### Problem to solve
Starting with the line that has "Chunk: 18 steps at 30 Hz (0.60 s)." in the records below and ending with the line that has "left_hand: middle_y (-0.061", output those lines exactly and nothing more; omit the pictures.

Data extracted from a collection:

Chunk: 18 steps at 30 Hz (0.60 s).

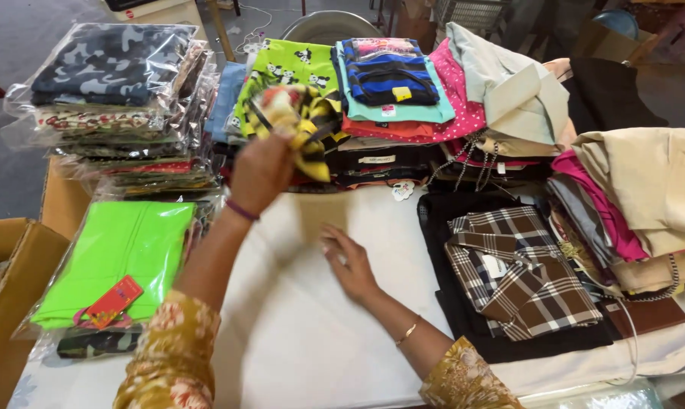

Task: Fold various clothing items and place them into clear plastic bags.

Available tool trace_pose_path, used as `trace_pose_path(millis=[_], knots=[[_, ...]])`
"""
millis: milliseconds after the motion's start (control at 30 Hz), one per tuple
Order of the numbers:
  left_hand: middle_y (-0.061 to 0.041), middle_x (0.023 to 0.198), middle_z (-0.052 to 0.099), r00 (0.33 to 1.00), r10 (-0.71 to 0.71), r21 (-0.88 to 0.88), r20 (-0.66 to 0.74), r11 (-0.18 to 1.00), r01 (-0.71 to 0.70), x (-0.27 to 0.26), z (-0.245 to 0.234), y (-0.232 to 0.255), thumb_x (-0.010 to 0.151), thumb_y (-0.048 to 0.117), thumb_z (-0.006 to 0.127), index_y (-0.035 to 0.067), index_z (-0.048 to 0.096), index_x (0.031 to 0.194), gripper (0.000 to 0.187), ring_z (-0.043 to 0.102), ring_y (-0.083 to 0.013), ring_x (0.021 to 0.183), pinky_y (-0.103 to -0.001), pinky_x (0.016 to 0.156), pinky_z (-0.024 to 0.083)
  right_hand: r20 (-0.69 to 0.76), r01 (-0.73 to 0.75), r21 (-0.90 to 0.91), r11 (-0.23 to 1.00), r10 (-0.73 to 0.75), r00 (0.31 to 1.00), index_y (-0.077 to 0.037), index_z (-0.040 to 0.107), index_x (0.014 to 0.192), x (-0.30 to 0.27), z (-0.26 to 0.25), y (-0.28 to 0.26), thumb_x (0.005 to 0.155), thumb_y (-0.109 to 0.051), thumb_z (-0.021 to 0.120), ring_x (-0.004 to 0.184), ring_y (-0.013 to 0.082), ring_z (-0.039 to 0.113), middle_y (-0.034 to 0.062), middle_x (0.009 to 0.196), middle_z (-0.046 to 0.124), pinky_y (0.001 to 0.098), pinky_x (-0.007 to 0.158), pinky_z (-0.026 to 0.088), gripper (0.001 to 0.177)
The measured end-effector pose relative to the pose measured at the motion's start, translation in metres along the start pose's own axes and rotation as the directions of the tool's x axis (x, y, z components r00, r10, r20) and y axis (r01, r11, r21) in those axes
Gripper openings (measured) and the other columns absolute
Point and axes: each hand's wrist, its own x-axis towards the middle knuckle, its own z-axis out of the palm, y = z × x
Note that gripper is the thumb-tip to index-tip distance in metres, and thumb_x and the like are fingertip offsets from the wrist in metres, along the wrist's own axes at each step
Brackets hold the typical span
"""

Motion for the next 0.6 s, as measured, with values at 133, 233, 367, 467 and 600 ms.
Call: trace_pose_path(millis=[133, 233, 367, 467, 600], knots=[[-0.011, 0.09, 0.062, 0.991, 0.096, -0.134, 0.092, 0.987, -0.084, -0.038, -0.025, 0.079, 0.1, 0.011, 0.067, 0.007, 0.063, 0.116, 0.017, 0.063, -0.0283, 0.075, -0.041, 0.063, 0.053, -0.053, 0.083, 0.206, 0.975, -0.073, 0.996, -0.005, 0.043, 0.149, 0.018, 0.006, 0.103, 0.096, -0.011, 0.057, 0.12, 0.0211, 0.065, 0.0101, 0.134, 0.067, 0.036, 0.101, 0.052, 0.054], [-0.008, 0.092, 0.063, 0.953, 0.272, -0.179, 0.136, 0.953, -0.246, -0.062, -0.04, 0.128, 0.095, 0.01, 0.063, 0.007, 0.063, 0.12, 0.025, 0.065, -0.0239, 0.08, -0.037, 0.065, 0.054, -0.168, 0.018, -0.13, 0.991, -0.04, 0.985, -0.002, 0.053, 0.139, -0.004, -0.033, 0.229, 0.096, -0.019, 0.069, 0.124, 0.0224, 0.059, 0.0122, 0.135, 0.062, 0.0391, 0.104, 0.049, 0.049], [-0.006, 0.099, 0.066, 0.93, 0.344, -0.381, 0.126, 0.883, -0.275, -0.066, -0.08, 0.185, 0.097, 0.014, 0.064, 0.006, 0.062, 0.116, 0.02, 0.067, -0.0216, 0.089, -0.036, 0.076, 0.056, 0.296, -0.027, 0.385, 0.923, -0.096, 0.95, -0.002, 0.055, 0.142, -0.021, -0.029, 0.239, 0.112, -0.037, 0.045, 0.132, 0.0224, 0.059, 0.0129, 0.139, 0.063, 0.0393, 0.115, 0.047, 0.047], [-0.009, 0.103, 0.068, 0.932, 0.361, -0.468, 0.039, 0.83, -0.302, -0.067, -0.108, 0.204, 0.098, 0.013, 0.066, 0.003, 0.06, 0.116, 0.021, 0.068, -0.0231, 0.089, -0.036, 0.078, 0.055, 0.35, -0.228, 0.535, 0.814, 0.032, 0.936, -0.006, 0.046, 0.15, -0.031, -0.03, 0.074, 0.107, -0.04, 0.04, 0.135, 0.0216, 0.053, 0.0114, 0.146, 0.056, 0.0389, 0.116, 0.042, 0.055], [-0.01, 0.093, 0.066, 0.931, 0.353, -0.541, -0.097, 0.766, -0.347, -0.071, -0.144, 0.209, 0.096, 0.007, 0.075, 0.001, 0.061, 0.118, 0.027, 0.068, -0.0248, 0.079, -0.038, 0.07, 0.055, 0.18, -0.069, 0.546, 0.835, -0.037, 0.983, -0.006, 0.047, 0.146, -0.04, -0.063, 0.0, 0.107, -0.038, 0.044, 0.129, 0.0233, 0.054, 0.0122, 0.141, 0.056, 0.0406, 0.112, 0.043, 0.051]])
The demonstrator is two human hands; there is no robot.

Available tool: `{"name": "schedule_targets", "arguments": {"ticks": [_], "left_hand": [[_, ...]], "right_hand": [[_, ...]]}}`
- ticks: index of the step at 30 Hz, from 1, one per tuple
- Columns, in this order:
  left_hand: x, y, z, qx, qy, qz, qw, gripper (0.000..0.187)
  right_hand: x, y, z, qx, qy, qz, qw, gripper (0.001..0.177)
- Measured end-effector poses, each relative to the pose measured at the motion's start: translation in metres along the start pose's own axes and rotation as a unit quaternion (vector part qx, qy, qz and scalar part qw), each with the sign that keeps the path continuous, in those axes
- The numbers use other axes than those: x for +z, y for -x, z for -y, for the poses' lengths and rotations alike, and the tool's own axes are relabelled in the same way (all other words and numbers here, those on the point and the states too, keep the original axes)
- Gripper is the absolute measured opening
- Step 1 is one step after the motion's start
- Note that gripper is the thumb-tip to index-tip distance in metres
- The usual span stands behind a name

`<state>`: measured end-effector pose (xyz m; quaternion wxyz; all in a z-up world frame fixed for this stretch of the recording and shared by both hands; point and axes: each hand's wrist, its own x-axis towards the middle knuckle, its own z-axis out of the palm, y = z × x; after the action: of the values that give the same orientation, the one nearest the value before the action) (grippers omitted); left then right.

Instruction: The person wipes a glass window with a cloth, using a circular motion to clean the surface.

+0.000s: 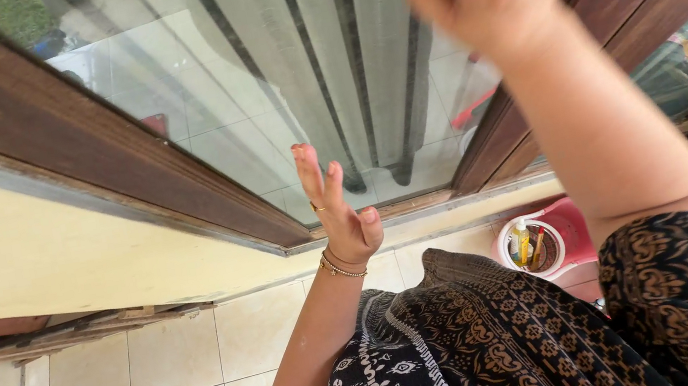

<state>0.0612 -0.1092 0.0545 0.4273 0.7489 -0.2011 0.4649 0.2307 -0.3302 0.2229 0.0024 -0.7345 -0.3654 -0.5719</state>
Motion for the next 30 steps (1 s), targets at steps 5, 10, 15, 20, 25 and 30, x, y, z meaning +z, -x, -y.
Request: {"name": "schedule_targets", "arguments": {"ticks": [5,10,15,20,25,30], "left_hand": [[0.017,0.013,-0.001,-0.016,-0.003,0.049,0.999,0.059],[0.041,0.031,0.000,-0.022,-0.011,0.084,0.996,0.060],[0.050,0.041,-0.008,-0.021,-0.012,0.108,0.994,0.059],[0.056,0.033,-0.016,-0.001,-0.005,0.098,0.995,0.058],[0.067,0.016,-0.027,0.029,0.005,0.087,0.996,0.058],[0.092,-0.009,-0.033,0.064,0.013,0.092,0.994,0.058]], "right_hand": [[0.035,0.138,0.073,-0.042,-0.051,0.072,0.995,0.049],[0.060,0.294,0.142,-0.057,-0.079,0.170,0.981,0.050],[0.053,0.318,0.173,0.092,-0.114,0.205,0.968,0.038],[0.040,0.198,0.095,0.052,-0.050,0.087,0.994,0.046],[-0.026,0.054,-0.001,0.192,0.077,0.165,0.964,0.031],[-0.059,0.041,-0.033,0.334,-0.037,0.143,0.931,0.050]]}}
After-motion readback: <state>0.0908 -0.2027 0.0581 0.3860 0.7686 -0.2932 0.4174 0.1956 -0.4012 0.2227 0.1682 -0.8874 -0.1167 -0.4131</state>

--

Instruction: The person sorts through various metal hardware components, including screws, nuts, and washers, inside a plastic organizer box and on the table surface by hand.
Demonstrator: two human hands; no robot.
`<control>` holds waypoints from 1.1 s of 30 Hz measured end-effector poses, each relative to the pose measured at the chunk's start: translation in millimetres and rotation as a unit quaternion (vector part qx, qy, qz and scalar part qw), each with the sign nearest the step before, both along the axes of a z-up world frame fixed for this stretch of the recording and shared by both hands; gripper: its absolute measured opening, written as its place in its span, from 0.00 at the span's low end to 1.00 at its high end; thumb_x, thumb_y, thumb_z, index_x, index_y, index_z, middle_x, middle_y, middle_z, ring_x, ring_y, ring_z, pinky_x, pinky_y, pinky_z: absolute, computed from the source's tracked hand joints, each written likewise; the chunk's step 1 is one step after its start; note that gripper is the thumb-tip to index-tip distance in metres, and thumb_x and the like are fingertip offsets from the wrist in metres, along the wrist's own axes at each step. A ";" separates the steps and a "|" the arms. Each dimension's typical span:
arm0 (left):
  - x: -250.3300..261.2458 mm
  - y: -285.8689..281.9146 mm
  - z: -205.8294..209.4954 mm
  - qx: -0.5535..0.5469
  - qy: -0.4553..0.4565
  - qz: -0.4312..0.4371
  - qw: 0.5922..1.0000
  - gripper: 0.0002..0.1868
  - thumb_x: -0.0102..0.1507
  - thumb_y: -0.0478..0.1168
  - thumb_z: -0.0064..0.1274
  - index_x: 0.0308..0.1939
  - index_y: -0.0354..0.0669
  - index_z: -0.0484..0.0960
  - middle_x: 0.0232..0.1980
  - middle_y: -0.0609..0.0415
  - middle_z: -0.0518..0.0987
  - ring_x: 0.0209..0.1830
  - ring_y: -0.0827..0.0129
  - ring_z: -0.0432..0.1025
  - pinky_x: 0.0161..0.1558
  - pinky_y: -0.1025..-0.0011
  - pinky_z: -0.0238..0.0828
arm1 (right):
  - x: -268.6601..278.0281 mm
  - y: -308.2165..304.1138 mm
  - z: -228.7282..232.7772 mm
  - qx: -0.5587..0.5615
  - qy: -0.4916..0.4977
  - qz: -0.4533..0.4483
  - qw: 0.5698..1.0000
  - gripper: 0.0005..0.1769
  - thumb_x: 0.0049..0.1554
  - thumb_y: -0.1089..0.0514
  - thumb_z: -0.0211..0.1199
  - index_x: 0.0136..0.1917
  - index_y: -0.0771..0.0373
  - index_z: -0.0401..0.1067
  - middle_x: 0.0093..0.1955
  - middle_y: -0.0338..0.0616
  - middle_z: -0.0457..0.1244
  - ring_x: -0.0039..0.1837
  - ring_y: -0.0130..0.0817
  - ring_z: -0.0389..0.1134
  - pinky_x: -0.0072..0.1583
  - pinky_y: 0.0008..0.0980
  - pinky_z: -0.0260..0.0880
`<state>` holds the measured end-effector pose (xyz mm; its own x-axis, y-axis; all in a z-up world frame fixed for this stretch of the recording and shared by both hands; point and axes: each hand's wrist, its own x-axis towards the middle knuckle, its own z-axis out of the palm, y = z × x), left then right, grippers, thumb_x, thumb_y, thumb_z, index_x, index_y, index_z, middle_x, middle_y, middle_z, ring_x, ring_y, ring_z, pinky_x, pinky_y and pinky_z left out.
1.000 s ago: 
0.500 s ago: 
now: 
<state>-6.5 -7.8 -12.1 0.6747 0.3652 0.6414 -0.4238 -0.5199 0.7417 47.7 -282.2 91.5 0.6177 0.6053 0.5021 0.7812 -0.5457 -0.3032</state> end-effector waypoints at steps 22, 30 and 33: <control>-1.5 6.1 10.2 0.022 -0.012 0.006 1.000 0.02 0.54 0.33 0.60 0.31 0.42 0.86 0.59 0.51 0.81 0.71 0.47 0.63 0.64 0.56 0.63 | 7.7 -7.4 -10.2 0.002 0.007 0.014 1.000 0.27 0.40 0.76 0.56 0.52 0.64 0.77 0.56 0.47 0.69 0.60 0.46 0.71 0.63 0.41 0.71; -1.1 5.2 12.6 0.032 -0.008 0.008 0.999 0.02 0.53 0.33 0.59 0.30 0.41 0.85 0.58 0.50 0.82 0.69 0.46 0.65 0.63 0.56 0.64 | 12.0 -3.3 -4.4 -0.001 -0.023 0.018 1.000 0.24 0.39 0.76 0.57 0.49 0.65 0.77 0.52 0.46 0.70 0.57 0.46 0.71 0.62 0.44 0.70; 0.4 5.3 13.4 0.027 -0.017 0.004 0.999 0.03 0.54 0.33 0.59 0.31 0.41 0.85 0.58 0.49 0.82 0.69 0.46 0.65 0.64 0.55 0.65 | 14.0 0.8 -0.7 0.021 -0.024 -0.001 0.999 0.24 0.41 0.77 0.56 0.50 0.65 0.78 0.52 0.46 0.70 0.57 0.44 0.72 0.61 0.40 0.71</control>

### Answer to this task
Chunk: 18 steps at 30 Hz (0.60 s).


Task: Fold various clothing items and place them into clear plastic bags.

Available tool trace_pose_path, used as `trace_pose_path(millis=[_], knots=[[_, ...]])`
"""
millis: milliseconds after the motion's start (control at 30 Hz), one per tuple
Order of the numbers:
  left_hand: middle_y (-0.061 to 0.041), middle_x (0.023 to 0.198), middle_z (-0.052 to 0.099), r00 (0.33 to 1.00), r10 (-0.71 to 0.71), r21 (-0.88 to 0.88), r20 (-0.66 to 0.74), r11 (-0.18 to 1.00), r01 (-0.71 to 0.70), x (-0.27 to 0.26), z (-0.245 to 0.234), y (-0.232 to 0.255), thumb_x (-0.010 to 0.151), thumb_y (-0.048 to 0.117), thumb_z (-0.006 to 0.127), index_y (-0.035 to 0.067), index_z (-0.048 to 0.096), index_x (0.031 to 0.194), gripper (0.000 to 0.187), ring_z (-0.043 to 0.102), ring_y (-0.083 to 0.013), ring_x (0.021 to 0.183), pinky_y (-0.103 to -0.001), pinky_x (0.016 to 0.156), pinky_z (-0.024 to 0.083)

The work is done, and the output is complete.